AMD released Threadripper CPUs in 2017, built on the same 14nm Zen architecture as Ryzen, but with up to 16 cores and 32 threads. Threadripper was widely believed to have pushed Intel to respond with the release of enthusiast-class Skylake-X chips with up to 18 cores. AMD also released Epyc-branded server chips with up to 32 cores.
This week at Computex 2018, Intel showed off a 28-core CPU intended for enthusiasts and high end desktop users. While the part was overclocked to 5 GHz, it required a one-horsepower water chiller to do so. The demonstration seemed to be timed to steal the thunder from AMD's own news.
Now, AMD has announced two Threadripper 2 CPUs: one with 24 cores, and another with 32 cores. They use the "12nm LP" GlobalFoundries process instead of "14nm", which could improve performance, but are currently clocked lower than previous Threadripper parts. The TDP has been pushed up to 250 W from the 180 W TDP of Threadripper 1950X. Although these new chips match the core counts of top Epyc CPUs, there are some differences:
At the AMD press event at Computex, it was revealed that these new processors would have up to 32 cores in total, mirroring the 32-core versions of EPYC. On EPYC, those processors have four active dies, with eight active cores on each die (four for each CCX). On EPYC however, there are eight memory channels, and AMD's X399 platform only has support for four channels. For the first generation this meant that each of the two active die would have two memory channels attached – in the second generation Threadripper this is still the case: the two now 'active' parts of the chip do not have direct memory access.
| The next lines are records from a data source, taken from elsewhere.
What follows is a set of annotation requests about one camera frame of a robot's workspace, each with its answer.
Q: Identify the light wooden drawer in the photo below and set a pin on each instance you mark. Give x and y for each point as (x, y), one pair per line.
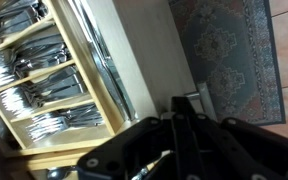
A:
(144, 50)

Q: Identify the small wooden cutlery organizer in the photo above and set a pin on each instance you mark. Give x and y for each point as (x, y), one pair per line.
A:
(34, 76)

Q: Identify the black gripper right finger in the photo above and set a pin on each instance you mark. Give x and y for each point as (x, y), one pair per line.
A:
(250, 150)

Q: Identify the large wooden cutlery organizer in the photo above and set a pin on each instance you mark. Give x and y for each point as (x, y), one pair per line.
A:
(57, 162)

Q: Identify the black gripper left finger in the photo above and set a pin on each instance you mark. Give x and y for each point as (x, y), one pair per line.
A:
(130, 146)

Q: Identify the steel spoons bunch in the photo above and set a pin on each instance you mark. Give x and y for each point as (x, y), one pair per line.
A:
(59, 172)

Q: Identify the patterned grey red rug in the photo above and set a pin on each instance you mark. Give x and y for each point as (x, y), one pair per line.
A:
(224, 50)

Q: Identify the steel cutlery bunch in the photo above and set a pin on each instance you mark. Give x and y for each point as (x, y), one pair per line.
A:
(57, 83)
(80, 117)
(40, 53)
(17, 16)

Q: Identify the steel knives bunch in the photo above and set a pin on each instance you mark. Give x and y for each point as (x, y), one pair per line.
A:
(107, 70)

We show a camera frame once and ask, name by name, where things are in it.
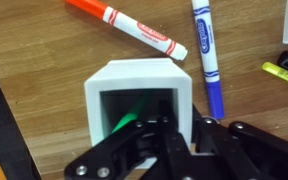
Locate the white square pen holder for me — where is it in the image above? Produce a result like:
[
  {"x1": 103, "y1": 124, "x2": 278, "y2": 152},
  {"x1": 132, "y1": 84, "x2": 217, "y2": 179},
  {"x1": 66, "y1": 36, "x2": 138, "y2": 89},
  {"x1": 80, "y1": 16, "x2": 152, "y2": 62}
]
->
[{"x1": 83, "y1": 58, "x2": 193, "y2": 169}]

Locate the green marker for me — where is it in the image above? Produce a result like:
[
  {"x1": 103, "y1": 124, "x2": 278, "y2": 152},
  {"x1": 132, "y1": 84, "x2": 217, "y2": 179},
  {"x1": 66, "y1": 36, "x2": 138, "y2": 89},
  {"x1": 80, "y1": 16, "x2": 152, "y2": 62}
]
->
[{"x1": 111, "y1": 96, "x2": 148, "y2": 134}]

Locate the orange and white marker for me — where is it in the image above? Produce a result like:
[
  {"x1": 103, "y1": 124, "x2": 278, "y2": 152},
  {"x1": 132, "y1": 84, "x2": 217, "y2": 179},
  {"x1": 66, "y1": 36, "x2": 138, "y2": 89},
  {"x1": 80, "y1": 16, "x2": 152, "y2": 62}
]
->
[{"x1": 65, "y1": 0, "x2": 188, "y2": 62}]

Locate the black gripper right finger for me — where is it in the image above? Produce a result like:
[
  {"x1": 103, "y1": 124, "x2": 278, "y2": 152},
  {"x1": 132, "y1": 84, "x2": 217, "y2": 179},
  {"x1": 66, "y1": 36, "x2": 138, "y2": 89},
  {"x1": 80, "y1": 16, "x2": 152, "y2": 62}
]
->
[{"x1": 192, "y1": 104, "x2": 288, "y2": 180}]

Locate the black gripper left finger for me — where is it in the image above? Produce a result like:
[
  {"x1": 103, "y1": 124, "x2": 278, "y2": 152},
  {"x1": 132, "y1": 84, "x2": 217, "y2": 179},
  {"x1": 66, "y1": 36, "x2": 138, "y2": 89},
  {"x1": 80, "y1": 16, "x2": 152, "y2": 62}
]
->
[{"x1": 63, "y1": 99, "x2": 198, "y2": 180}]

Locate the yellow highlighter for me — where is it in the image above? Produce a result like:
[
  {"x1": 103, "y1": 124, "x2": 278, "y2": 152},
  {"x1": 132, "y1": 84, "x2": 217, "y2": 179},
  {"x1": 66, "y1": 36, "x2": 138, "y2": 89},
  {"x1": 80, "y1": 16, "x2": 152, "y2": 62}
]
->
[{"x1": 262, "y1": 61, "x2": 288, "y2": 89}]

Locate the blue and white marker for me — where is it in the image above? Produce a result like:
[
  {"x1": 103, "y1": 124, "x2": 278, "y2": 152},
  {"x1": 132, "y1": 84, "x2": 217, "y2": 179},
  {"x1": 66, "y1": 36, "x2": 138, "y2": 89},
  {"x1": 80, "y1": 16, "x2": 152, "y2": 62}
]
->
[{"x1": 191, "y1": 0, "x2": 225, "y2": 120}]

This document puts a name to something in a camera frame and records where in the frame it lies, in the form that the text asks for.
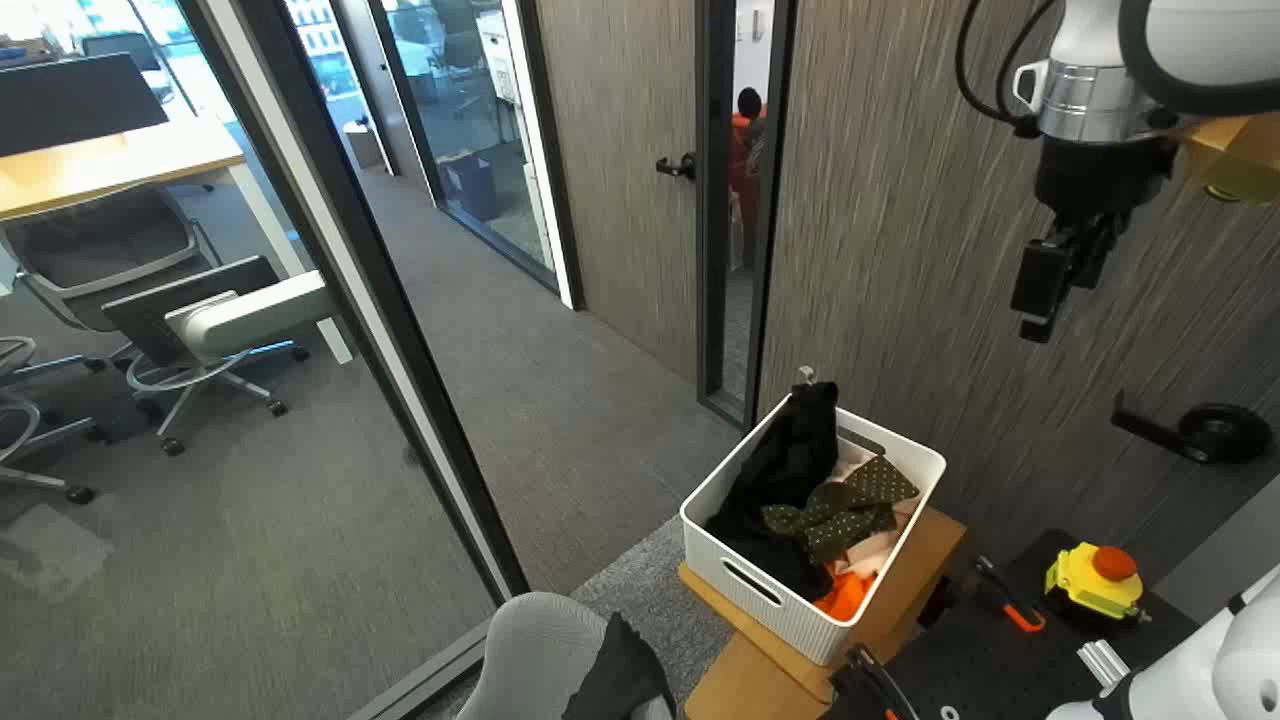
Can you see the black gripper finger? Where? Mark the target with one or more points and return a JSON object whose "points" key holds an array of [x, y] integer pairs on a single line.
{"points": [[1093, 253], [1041, 292]]}

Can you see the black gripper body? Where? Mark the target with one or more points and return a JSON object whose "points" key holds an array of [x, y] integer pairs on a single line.
{"points": [[1103, 174]]}

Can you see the black cloth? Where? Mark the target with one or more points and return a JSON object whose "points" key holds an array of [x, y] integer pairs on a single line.
{"points": [[780, 487]]}

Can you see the pale pink cloth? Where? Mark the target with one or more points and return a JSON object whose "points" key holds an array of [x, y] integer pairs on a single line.
{"points": [[881, 543]]}

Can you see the olive dotted cloth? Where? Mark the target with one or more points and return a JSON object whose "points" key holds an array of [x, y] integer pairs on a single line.
{"points": [[843, 515]]}

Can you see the orange cloth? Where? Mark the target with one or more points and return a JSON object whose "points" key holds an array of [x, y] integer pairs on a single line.
{"points": [[845, 598]]}

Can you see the white plastic basket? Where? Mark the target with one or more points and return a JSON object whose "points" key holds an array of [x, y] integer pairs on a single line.
{"points": [[747, 584]]}

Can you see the grey fabric chair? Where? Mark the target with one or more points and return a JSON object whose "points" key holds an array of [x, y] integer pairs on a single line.
{"points": [[533, 661]]}

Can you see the office chair with white armrest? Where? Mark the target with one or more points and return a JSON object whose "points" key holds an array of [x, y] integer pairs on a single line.
{"points": [[213, 327]]}

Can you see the grey mesh office chair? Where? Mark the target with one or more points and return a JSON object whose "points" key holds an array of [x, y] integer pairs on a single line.
{"points": [[104, 253]]}

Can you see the metal base office chair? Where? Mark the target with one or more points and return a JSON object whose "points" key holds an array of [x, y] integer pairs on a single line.
{"points": [[25, 427]]}

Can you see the yellow emergency stop button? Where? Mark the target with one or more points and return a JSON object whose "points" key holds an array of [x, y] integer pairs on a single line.
{"points": [[1098, 576]]}

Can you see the person in orange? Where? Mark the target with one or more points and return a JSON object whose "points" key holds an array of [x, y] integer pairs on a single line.
{"points": [[747, 163]]}

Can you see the aluminium profile piece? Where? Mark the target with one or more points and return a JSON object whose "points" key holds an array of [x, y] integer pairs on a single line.
{"points": [[1106, 661]]}

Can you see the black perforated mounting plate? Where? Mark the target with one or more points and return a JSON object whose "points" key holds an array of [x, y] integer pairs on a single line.
{"points": [[984, 667]]}

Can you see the black clamp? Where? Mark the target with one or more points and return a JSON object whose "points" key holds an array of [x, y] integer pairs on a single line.
{"points": [[866, 687]]}

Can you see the wooden office desk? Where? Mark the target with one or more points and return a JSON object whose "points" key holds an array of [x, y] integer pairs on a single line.
{"points": [[104, 163]]}

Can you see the black monitor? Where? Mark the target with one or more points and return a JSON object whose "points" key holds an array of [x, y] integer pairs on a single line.
{"points": [[73, 106]]}

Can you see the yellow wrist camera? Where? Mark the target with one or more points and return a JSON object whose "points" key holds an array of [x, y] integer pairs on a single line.
{"points": [[1232, 155]]}

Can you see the black glass partition frame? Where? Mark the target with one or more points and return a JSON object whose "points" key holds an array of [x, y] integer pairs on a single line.
{"points": [[363, 283]]}

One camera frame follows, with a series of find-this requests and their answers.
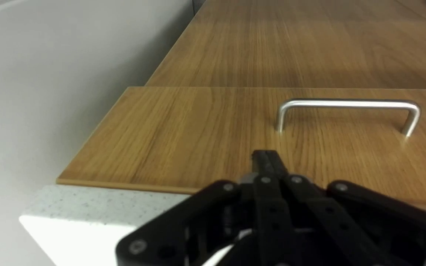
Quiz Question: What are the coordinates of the white drawer wooden front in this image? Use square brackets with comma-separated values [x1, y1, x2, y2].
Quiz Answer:
[56, 86, 426, 214]

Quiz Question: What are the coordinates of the silver drawer handle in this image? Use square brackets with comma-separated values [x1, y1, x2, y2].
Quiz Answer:
[273, 99, 421, 141]

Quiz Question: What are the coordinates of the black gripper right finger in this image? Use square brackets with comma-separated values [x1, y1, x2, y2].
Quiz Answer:
[267, 149, 426, 266]

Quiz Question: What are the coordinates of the wooden base cabinet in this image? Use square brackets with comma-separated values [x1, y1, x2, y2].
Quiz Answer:
[143, 0, 426, 90]

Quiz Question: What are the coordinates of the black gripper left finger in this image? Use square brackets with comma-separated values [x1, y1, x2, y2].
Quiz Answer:
[113, 149, 292, 266]

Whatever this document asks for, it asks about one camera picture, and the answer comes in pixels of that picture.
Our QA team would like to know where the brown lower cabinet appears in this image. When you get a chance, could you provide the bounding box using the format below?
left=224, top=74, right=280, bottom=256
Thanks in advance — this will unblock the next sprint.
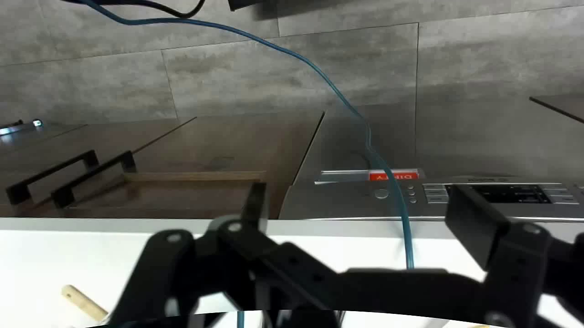
left=0, top=114, right=324, bottom=221

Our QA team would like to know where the black cable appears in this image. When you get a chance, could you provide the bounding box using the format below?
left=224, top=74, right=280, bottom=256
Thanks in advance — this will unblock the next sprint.
left=61, top=0, right=206, bottom=21

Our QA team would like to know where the stainless steel dishwasher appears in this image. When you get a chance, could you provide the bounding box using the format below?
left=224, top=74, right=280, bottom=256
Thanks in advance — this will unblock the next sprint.
left=280, top=97, right=584, bottom=223

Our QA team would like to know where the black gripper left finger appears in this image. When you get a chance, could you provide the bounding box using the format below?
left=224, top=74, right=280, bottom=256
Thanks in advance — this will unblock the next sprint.
left=107, top=181, right=342, bottom=328

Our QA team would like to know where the shiny metal knob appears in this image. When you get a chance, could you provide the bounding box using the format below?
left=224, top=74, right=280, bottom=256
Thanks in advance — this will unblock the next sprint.
left=0, top=117, right=45, bottom=139

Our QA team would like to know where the wooden slotted spoon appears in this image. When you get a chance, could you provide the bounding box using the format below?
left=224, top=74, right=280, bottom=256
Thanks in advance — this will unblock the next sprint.
left=60, top=283, right=109, bottom=325

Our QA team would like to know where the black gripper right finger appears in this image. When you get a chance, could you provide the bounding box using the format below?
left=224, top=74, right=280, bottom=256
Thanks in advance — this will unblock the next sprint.
left=445, top=183, right=584, bottom=328

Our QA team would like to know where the blue power cable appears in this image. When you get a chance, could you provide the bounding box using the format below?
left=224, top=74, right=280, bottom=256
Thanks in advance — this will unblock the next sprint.
left=78, top=0, right=417, bottom=272

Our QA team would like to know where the black cabinet handle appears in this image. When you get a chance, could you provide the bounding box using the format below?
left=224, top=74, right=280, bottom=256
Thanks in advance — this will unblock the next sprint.
left=5, top=150, right=100, bottom=209
left=50, top=150, right=136, bottom=210
This also means that the number of PCIe lanes remains at 64 for Threadripper 2, rather than the 128 of Epyc.
Threadripper 1 had a "game mode" that disabled one of the two active dies, so it will be interesting to see if users of the new chips will be forced to disable even more cores in some scenarios.
(Score: 0) by Anonymous Coward on Friday June 08 2018, @03:07PM (1 child)
Why not use OpenCL to run it on a GPU?
(Score: 2) by DannyB on Monday June 11 2018, @02:27PM
So many things to do, so little time. I'm sure you know the story.
The project is written in Java. There are two (that I know of) projects for Java to support OpenCL in Java. I have looked into it. It is a higher bar to jump over. I might try it with a small project first. It's a matter of time and energy to do it. I'm interested in trying it.
I have to write a C kernel, and there are examples, and have that code available as a "string". (Eg, baked into the code, retrieved from a configuration file, database, etc.) I have to think about the problem very differently to organize it for OpenCL. It is a very different programming model than conventional CPUs. Basically OpenCL is parallelism at a far finer grained approach than the "work units" I described. The work done my my "work units", and thus the code, could be arbitrarily complex. As long as work units are all independent of one another. The very same code to do the work, works on a single cpu core, or multiple cores, if you have them. With OpenCL, I need to have two sets of code to maintain. The OpenCL version, and at least a single-core version for when OpenCL is not available on a given runtime. (Remember, my Java program, the binary, runs on any machine, even ones not invented yet.)
Thus, there is a philosophical issue. What I would rather see is More Cores Please. Conventional cores. Conventional architecture programming. It seems that if you had several hundred cores that were more general purpose rather than specialized for graphics, this would STILL benefits graphics. But in a much more general way.
Let me give an example of a problem that would require serious thinking for OpenCL. A Mandelbrot set explorer. My current Mandelbrot set explorer (in Java) uses arbitrary precision. Thus it does not "peter out" once you dive deep enough to exhaust the precision of a double (eg, 64 bit float). By allowing arbitrary precision math, you can dive deeper and deeper. A Mandelbrot explorer is another embarrassingly parallel problem. "Work units" could even be distributed out to other computers on a network. You just need to launch a JAR file on each node. (And those nodes don't even have to be the same CPU architecture or OS.) In a single kernel in OpenCL, I would need to be able to iterate X number of times on a pixel, using arbitrary precision math, within the bounds of how kernels work. Multiple parameters, each parameter being a buffer (an array) where different concurrent kernels operate on different elements in the parameter buffers.
It seems that with all the silicon we have now, maybe it's time to start building larger numbers of general purpose cores. This would much more rapidly produce benefits in far more every day applications than Open CL. IMO.
Don't put a mindless tool of corporations in the white house; vote ChatGPT for 2024!